The logic of capitalist accumulation, with its incessant demand for value generation, makes all of nature “an object of humanity”, as Karl Marx said. Environmental preservation is absolutely contradictory to this logic. As Japanese philosopher Kohei Saito put it, capitalism radically reorganizes humanity’s relationship with nature “from the perspective of the maximum possible extraction of abstract labor.” As it is about generating value, not meeting needs, there is no limit to the extraction of raw materials and their processing. And each of us, inhabitants of the capitalist world, are taught from an early age to seek compensation for the alienation of our lives in incessant consumption.

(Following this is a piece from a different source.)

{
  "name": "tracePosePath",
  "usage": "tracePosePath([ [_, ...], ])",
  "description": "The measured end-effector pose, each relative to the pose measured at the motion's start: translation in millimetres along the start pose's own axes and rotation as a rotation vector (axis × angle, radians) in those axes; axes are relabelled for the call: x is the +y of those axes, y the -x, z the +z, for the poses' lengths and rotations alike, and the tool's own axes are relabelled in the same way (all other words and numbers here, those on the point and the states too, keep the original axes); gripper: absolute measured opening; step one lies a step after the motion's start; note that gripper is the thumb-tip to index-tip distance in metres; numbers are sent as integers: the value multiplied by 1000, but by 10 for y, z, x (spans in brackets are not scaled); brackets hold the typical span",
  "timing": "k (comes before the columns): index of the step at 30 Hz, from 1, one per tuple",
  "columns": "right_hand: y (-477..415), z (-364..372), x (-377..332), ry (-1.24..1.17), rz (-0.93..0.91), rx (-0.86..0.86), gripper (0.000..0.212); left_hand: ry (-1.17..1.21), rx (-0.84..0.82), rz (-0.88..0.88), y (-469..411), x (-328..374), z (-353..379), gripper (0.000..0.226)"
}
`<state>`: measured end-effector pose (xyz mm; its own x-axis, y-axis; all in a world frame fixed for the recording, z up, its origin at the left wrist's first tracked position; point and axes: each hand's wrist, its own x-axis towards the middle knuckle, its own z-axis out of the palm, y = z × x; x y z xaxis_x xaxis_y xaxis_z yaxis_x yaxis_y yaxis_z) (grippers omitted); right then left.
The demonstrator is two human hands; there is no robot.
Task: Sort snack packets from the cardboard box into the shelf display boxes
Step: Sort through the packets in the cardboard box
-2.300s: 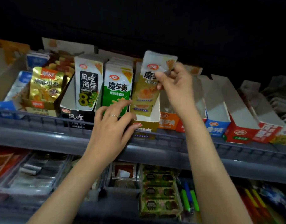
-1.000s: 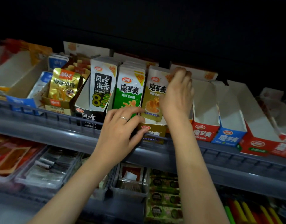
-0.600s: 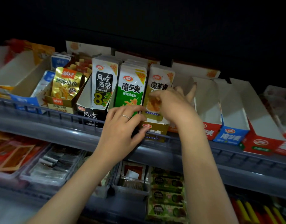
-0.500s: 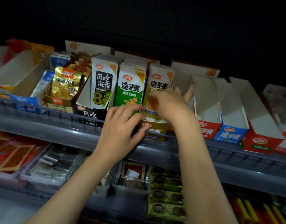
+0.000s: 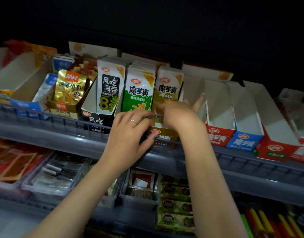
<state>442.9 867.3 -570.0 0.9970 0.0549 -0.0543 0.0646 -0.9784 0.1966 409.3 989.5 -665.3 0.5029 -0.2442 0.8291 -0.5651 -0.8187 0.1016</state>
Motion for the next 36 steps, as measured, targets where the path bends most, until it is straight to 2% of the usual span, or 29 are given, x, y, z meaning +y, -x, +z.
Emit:
tracePosePath([
  [3, 47, -44, 44, -21, -34, -12, 54, -6, 0, 15, 5, -7, 8, 22],
  [5, 112, -107, 88, -85, -58, 1, 62, 6, -9, 31, 7, -26, -4, 23],
  [11, 487, -258, 228, -78, -115, 160, 71, 69, -82, 76, 97, -125, -184, 34],
  [15, 756, -158, 252, -104, -201, 260, 57, 12, -128, 124, 254, -48, -424, 29],
  [17, 869, -40, 223, -142, -265, 377, 45, 19, -181, 175, 403, 30, -548, 26],
  [19, 996, 101, 171, -191, -336, 459, 32, 60, -285, 236, 586, 120, -650, 25],
  [21, 1108, 315, 112, -189, -464, 469, 27, 106, -418, 282, 800, 201, -707, 27],
  [23, 1238, 614, 41, -227, -605, 396, 24, 133, -581, 291, 1054, 249, -745, 28],
  [25, 1381, 1003, -33, -359, -656, 214, 22, 135, -718, 251, 1356, 256, -794, 31],
  [28, 1574, 1788, -107, -423, -581, -99, 21, 141, -893, 126, 1880, 243, -909, 23],
  [32, 1844, 2757, -139, -313, -515, -473, 23, 173, -1068, -23, 2458, 227, -1054, 22],
  [36, 2180, 3476, -241, -310, -478, -720, 24, 197, -1140, -64, 2865, 146, -1143, 23],
])
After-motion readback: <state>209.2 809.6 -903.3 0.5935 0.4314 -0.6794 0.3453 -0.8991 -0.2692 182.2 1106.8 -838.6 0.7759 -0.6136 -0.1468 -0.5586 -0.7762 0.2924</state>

Corporations can make a show of “sustainability”, but confronting climate collapse is necessarily confronting the empire of capital. At the same time, its logic also contaminated the countries of “real socialism”. When, after the Second World War, Soviet leaders set the goal of surpassing the Western standard of living, they accepted a capitalist metric. The same can be said about China today.

Karl Marx was obviously not an environmentalist before la lettre. It is futile to look to him for miraculous prescience about the ecological challenges we face today. But criticism of capitalism, its predatory nature, the violence it engenders, the mechanisms of which were largely uncovered by Marx and the thinkers who followed in his footsteps, all of this is essential to any consequent confrontation with the environmental crisis.

* Luis Felipe Miguel He is a professor at the Institute of Political Science at UnB. Author, among other books, of Democracy in the capitalist periphery: impasses in Brazil (authentic). [https://amzn.to/45NRwS2]

Originally posted on the author's social media.